The tech giant already faces a lawsuit in the United States over scanning of emails to deliver ads, as it violates state and federal wiretap laws. In its filings for the lawsuit, Google has admitted scanning the contents of US students’ emails via Apps for Education suite. Apparently, this rose new questions about the compatibility between US kids-protection legislation and Google.

9plaintiffs accused the tech giant of breaching wiretap legislation, and are going to launch a collective “class action”lawsuit in order to force Google to be more open about its policies. Only 2 of them are students, but industry observers agree that the case raises the thorniest questions for Google.

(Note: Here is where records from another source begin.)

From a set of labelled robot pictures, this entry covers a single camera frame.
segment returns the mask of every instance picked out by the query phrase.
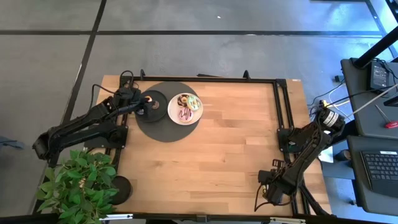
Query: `concrete floor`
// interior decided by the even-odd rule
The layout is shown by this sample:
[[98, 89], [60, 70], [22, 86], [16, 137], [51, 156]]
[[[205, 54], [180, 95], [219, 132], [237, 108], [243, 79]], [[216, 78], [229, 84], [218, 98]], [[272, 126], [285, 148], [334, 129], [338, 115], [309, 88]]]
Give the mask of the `concrete floor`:
[[[380, 0], [372, 0], [387, 31], [397, 23]], [[2, 0], [1, 29], [90, 30], [100, 0]], [[100, 30], [377, 30], [362, 2], [291, 0], [113, 0]], [[358, 57], [377, 38], [298, 36], [97, 36], [73, 117], [85, 113], [93, 83], [103, 75], [143, 68], [148, 75], [197, 73], [258, 78], [299, 78], [307, 102], [336, 86], [340, 60]], [[26, 144], [0, 150], [0, 217], [29, 213], [44, 162], [30, 148], [58, 125], [78, 73], [88, 36], [0, 35], [0, 136]], [[387, 50], [380, 58], [390, 60]], [[331, 99], [346, 96], [345, 87]], [[342, 109], [349, 113], [351, 107]], [[347, 203], [350, 181], [325, 178], [332, 211], [342, 218], [398, 223]]]

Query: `wooden table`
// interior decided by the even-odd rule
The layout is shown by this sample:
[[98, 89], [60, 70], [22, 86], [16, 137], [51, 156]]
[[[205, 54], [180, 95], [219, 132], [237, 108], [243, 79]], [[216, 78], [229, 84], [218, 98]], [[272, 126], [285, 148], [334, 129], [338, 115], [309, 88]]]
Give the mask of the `wooden table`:
[[[159, 82], [138, 81], [145, 91]], [[270, 170], [278, 150], [277, 113], [272, 85], [262, 83], [185, 82], [203, 102], [197, 128], [177, 142], [158, 142], [138, 127], [134, 114], [122, 150], [118, 175], [134, 187], [117, 212], [207, 215], [291, 216], [290, 206], [265, 205], [253, 211], [259, 170]], [[300, 80], [287, 80], [296, 127], [309, 123]], [[116, 91], [119, 76], [106, 75], [103, 87]], [[109, 96], [101, 90], [98, 102]], [[287, 117], [281, 99], [285, 126]], [[305, 183], [317, 202], [331, 212], [320, 163], [305, 171]], [[298, 209], [302, 212], [300, 194]], [[259, 203], [264, 199], [259, 194]]]

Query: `keyboard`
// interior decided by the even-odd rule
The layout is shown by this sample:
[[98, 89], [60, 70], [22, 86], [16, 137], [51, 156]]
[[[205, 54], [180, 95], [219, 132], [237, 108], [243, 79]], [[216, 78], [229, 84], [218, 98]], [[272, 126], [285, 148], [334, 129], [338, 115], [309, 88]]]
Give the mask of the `keyboard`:
[[398, 197], [398, 151], [362, 151], [361, 155], [371, 190]]

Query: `red screwdriver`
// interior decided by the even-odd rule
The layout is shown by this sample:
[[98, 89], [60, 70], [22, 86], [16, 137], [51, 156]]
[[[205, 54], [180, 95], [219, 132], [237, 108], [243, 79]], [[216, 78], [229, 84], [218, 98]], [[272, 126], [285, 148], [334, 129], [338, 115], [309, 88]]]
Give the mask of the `red screwdriver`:
[[388, 119], [386, 114], [378, 107], [378, 105], [375, 105], [377, 110], [380, 112], [381, 116], [386, 120], [387, 124], [384, 125], [385, 128], [398, 128], [398, 121], [391, 121]]

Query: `white plate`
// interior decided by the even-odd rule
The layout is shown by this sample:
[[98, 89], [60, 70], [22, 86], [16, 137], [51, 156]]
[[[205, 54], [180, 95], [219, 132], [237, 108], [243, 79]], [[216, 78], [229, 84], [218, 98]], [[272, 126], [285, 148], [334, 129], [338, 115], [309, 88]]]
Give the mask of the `white plate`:
[[170, 102], [169, 102], [169, 105], [168, 105], [168, 107], [167, 107], [167, 112], [168, 112], [169, 117], [171, 118], [171, 120], [174, 121], [174, 122], [177, 123], [177, 124], [180, 124], [180, 125], [190, 125], [190, 124], [193, 124], [193, 123], [197, 122], [197, 121], [200, 119], [201, 115], [203, 114], [203, 103], [201, 102], [201, 100], [200, 100], [199, 97], [198, 97], [199, 102], [200, 102], [200, 107], [199, 107], [199, 109], [197, 109], [196, 111], [192, 111], [192, 112], [193, 112], [193, 118], [192, 118], [192, 120], [190, 120], [189, 122], [182, 122], [182, 121], [180, 121], [180, 119], [178, 118], [178, 112], [180, 111], [180, 109], [181, 109], [182, 107], [179, 106], [179, 105], [177, 104], [178, 97], [179, 97], [181, 94], [186, 94], [186, 95], [188, 95], [188, 96], [195, 96], [194, 94], [191, 94], [191, 93], [180, 93], [180, 94], [175, 95], [175, 96], [172, 98], [172, 100], [170, 100]]

It turned out that Google scanned and indexed the students’ emails if they used tools for education, even if their schools have turned off the ability to display ads. The scanning allows Google provide spell check, virus and spam protection, and “Priority Inbox” feature. And there’s no option to turn this one off.

This practice could violate a US legislation called Ferpa (the Family Educational Rights and Privacy Act) – the main law guarding student educational records. The law was not written in an age of cloud computing, and therefore can conflict heavily with Google’s efforts to expand into education.

At the moment, over 30 million students, teachers and administrators use Google Apps for Education. The company claims it is committed to protecting the privacy and security of its users –including students, of course. For instance, advertisements in Gmail are turned off by default for those apps and Google isn’t going to change that.

As part of the lawsuit, the company argued that the two student plaintiffs consented to their emails being scanned when they first logged in. But since this service is provided to thousands of schools across the US, it raises a question of whether the search giant is data mining the school emails of millions of people for financial gain. The matter is that students, parents, and teachers have never been informed that the contents of their email can be used for advertising purposes.

In the meantime, some industry experts aren’t so concerned, because the interpretation of Ferpa remains an open question, at least due to its age (40years). The law can’t adequately define what constitutes an educational record nowadays.